▶ **RECORDS FOR THIS EXERCISE**:
⁂

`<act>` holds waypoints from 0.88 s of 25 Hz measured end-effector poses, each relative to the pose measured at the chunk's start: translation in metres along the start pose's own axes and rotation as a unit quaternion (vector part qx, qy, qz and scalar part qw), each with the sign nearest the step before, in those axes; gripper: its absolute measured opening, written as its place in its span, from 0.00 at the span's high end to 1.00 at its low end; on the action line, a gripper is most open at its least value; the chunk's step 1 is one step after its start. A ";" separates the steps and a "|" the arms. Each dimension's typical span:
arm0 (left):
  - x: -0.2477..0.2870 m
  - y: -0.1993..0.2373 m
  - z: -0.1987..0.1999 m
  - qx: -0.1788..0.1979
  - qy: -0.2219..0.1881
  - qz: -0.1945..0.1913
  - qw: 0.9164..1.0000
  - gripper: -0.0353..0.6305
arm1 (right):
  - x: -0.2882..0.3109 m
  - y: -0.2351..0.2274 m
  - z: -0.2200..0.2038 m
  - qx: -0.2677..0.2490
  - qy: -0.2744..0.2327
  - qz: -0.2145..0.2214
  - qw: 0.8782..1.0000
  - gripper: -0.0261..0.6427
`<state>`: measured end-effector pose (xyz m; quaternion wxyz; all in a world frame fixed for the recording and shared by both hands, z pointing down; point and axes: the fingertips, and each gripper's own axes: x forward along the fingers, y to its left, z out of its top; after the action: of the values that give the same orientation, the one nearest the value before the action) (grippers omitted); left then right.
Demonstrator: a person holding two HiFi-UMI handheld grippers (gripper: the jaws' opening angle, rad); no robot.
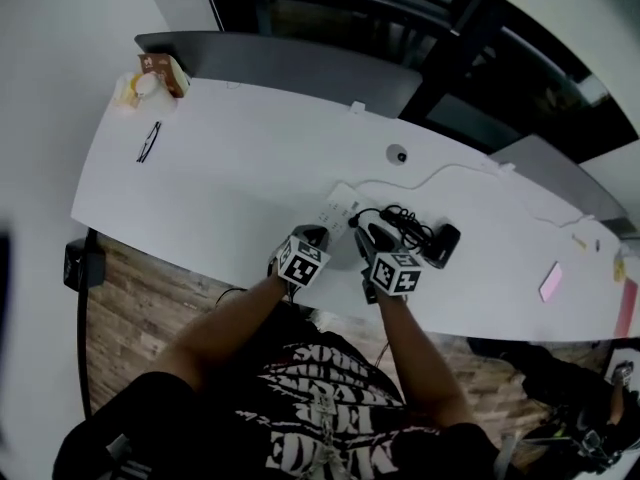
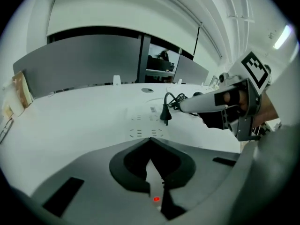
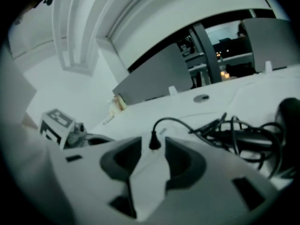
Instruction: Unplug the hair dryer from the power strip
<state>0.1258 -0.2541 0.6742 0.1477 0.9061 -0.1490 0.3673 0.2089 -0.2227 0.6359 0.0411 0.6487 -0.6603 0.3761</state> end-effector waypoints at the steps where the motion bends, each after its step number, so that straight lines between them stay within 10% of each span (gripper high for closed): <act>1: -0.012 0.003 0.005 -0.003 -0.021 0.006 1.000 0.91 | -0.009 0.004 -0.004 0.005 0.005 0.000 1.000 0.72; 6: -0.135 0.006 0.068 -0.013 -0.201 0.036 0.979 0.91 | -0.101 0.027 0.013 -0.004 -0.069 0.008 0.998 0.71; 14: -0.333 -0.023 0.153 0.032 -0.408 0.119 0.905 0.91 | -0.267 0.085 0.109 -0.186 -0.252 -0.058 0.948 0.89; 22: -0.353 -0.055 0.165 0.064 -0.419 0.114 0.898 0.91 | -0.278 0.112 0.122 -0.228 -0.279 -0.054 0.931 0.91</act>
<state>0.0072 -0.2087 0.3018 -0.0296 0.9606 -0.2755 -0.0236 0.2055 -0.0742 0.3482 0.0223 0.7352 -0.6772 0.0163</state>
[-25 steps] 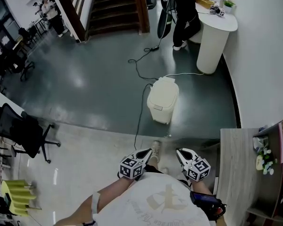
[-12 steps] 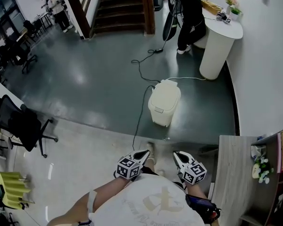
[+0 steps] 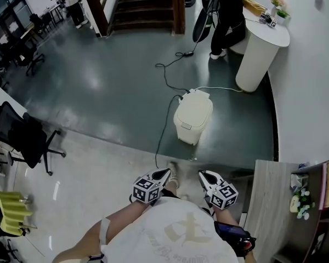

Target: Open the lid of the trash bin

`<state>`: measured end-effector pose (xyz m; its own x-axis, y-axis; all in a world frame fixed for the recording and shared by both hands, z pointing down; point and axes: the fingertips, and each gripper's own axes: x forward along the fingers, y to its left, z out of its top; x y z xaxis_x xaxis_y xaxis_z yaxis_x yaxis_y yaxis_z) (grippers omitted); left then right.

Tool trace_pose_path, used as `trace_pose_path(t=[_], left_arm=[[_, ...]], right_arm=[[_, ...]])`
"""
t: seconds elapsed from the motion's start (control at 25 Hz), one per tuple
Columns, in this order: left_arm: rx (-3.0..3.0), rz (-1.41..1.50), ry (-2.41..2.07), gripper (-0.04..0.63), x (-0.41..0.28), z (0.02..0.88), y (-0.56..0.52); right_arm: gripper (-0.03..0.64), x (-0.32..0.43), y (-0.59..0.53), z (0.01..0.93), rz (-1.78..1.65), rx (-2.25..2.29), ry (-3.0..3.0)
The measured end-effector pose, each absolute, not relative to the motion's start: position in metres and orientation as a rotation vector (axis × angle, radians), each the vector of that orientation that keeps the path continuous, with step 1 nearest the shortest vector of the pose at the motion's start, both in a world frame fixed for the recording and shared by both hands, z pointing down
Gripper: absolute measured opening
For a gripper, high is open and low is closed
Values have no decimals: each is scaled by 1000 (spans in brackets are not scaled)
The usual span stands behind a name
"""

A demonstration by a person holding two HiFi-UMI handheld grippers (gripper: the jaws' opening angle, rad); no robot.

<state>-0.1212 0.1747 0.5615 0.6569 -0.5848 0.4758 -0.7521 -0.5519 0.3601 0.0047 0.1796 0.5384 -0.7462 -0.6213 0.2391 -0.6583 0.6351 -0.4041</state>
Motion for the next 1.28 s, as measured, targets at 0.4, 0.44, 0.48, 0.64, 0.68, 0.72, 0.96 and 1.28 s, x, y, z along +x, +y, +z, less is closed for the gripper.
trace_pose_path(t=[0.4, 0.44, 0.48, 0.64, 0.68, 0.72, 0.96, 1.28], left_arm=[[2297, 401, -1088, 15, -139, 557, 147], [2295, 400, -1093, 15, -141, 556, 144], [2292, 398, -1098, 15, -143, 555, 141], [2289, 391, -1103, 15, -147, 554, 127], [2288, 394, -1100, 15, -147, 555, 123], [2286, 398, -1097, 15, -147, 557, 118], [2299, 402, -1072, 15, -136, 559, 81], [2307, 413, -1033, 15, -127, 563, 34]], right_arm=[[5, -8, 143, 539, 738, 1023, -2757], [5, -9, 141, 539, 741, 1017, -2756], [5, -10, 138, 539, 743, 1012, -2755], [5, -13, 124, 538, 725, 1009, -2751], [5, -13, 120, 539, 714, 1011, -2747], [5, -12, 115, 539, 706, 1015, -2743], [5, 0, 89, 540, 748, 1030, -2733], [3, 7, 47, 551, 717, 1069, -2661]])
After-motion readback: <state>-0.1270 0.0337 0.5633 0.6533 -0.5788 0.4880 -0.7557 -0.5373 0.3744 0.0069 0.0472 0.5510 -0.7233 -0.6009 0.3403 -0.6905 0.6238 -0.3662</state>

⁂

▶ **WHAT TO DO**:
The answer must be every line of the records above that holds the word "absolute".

▶ **TASK RESULT**:
`<act>` holds waypoints from 0.88 s of 25 Hz measured end-effector poses, each relative to the pose measured at the chunk's start: translation in metres along the start pose's own axes and rotation as a unit quaternion (vector part qx, qy, qz and scalar part qw), each with the sign nearest the step before, in those axes; gripper: its absolute measured opening, written as its place in its span, from 0.00 at the span's high end to 1.00 at its low end; on the action line, a gripper is most open at its least value; the chunk's step 1 is one step after its start. A ";" separates the steps and a "|" the arms. Each dimension's typical span:
The measured end-effector pose, each absolute, not relative to the motion's start: position in metres and orientation as a rotation vector (axis × angle, radians), each the vector of that orientation that keeps the path continuous, with step 1 nearest the shortest vector of the pose at the motion's start, both in a world frame fixed for the recording and shared by both hands, z pointing down
Gripper: absolute measured opening

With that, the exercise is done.